**WORK ORDER**
Among the lines below, take the one holding "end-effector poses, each", the one holding "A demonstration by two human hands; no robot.", and all lines between them. Set them down exactly.

---- DATASET CONTENT

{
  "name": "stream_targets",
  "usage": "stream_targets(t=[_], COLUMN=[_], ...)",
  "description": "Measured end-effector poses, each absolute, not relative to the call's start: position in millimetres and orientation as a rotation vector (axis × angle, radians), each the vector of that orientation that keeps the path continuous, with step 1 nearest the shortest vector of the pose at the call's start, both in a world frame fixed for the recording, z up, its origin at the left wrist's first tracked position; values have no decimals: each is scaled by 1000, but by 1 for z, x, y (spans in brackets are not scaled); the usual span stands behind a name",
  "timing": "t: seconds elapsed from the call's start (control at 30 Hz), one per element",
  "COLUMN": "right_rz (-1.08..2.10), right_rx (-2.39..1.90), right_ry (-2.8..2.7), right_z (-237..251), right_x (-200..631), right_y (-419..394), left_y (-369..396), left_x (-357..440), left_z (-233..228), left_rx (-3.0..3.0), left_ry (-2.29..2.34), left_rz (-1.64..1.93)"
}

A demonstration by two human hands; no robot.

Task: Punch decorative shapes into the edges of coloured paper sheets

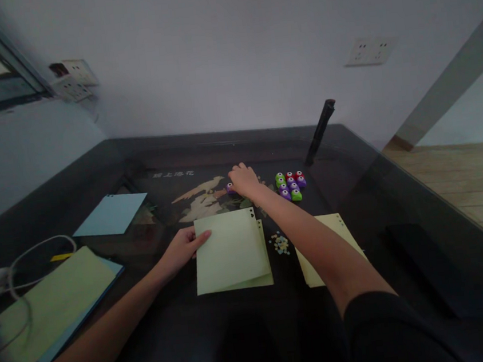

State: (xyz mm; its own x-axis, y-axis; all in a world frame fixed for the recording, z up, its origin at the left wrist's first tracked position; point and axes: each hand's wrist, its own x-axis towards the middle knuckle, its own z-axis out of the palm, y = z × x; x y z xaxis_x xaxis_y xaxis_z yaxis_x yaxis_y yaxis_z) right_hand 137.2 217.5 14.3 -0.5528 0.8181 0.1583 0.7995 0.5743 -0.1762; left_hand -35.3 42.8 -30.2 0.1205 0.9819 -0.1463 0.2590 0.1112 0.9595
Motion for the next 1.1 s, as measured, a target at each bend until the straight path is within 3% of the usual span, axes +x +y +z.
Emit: stream_targets(t=[0.27, 0.53, 0.6, 0.8, 1.1], right_rz=[19, 226, 332, 1140, 1432], right_rx=[-1330, -1285, -1234, -1141, -1343], right_ry=[-2668, -2437, -2360, -1792, -1462], right_z=[4, 28, 32, 25, 13], right_x=[126, 165, 185, 251, 297], right_y=[213, 190, 178, 123, 47], left_y=[45, 42, 40, 24, -6], left_x=[-36, -36, -36, -22, 11], left_z=[-31, -27, -24, -9, -3], left_rx=[1363, 1358, 1352, 1291, 1140], left_ry=[1343, 1372, 1369, 1323, 1250], left_rz=[876, 872, 864, 769, 618])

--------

**EXERCISE RESPONSE**
  "description": "Measured end-effector poses, each absolute, not relative to the call's start: position in millimetres and orientation as a rotation vector (axis × angle, radians), each the vector of that orientation that keeps the path continuous, with step 1 nearest the shortest vector of the pose at the call's start, both in a world frame fixed for the recording, z up, its origin at the left wrist's first tracked position; values have no decimals: each is scaled by 1000, but by 1 for z, x, y (spans in brackets are not scaled); the usual span stands behind a name",
  "timing": "t: seconds elapsed from the call's start (control at 30 Hz), one per element",
  "COLUMN": "right_rz (-1.08..2.10), right_rx (-2.39..1.90), right_ry (-2.8..2.7), right_z (-237..251), right_x (-200..631), right_y (-419..394), left_y (-369..396), left_x (-357..440), left_z (-233..228), left_rx (-3.0..3.0), left_ry (-2.29..2.34), left_rz (-1.64..1.93)"
}

A demonstration by two human hands; no robot.

The required answer is now complete.